Copy out exactly the stretch of the listing below that begins at the line containing "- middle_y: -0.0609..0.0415" and ends at the line containing "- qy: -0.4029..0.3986", and copy nothing outside it.

+===+

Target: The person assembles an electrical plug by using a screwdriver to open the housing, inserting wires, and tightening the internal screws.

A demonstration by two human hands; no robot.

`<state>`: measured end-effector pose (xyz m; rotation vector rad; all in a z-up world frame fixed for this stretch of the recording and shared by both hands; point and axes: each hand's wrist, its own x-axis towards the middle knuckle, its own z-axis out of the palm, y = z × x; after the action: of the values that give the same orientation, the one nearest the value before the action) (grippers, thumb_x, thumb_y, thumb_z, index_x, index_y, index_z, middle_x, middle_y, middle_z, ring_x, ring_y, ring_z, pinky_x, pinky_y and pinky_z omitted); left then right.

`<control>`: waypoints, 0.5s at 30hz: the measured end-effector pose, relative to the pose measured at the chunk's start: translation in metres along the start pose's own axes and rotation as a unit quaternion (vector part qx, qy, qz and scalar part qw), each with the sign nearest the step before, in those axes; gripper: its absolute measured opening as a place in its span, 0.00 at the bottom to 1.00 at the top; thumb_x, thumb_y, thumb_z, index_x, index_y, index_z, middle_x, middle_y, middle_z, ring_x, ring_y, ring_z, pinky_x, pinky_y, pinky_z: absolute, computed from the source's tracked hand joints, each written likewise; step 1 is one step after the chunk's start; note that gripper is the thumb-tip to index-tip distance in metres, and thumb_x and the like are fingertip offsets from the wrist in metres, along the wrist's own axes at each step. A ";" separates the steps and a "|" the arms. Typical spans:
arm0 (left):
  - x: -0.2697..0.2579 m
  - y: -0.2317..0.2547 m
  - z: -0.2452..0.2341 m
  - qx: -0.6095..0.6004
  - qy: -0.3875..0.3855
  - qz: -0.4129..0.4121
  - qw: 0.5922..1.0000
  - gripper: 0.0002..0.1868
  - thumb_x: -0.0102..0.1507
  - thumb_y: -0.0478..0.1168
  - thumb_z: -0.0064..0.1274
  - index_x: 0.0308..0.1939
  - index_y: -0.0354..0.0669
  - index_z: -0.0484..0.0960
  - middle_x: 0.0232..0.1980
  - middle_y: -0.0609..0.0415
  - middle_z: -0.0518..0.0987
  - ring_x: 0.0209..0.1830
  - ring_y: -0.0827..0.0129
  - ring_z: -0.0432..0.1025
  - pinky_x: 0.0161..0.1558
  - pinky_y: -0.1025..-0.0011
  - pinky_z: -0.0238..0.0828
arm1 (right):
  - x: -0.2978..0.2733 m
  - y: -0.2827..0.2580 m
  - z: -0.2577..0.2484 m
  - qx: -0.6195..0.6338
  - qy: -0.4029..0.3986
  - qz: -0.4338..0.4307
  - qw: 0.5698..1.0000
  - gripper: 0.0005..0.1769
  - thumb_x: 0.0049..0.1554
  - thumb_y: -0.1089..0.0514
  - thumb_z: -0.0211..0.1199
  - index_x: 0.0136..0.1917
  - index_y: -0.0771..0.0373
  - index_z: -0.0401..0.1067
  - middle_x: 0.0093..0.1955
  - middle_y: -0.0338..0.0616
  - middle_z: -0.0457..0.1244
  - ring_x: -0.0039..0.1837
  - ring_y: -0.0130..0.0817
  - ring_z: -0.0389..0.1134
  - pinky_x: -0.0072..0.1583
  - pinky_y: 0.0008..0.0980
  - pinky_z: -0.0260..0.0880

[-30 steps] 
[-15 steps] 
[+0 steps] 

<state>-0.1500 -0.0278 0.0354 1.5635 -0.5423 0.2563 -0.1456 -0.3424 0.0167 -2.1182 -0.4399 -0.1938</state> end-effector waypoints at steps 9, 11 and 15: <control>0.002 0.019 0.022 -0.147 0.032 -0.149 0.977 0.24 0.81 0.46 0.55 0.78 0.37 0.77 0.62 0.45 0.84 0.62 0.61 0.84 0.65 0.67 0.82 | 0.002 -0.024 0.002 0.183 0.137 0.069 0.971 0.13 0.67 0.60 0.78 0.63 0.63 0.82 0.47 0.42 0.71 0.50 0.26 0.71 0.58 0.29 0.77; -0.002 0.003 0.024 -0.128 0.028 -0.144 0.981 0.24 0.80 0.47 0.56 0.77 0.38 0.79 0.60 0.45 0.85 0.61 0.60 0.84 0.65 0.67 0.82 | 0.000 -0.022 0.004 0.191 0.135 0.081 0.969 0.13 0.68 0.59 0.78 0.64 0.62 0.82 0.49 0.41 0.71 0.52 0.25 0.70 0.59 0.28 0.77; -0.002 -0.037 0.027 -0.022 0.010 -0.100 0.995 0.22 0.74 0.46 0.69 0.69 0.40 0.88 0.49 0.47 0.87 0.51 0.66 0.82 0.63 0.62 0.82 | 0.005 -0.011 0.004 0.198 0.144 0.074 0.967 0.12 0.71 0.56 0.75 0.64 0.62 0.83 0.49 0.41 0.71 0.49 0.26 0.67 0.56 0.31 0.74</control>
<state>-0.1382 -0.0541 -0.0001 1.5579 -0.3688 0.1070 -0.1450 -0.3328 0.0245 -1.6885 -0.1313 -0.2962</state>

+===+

* _EXERCISE SOLUTION_
  - middle_y: -0.0609..0.0415
  - middle_z: -0.0518..0.0987
  - ring_x: 0.0209..0.1830
  - ring_y: -0.0827..0.0129
  - ring_z: -0.0432..0.1025
  - pinky_x: 0.0161..0.1558
  - pinky_y: -0.1025..-0.0011
  - pinky_z: -0.0238..0.0828
arm1 (right):
  - x: -0.2978..0.2733 m
  - y: -0.2827..0.2580 m
  - z: -0.2577..0.2484 m
  - qx: -0.6195..0.6338
  - qy: -0.4029..0.3986

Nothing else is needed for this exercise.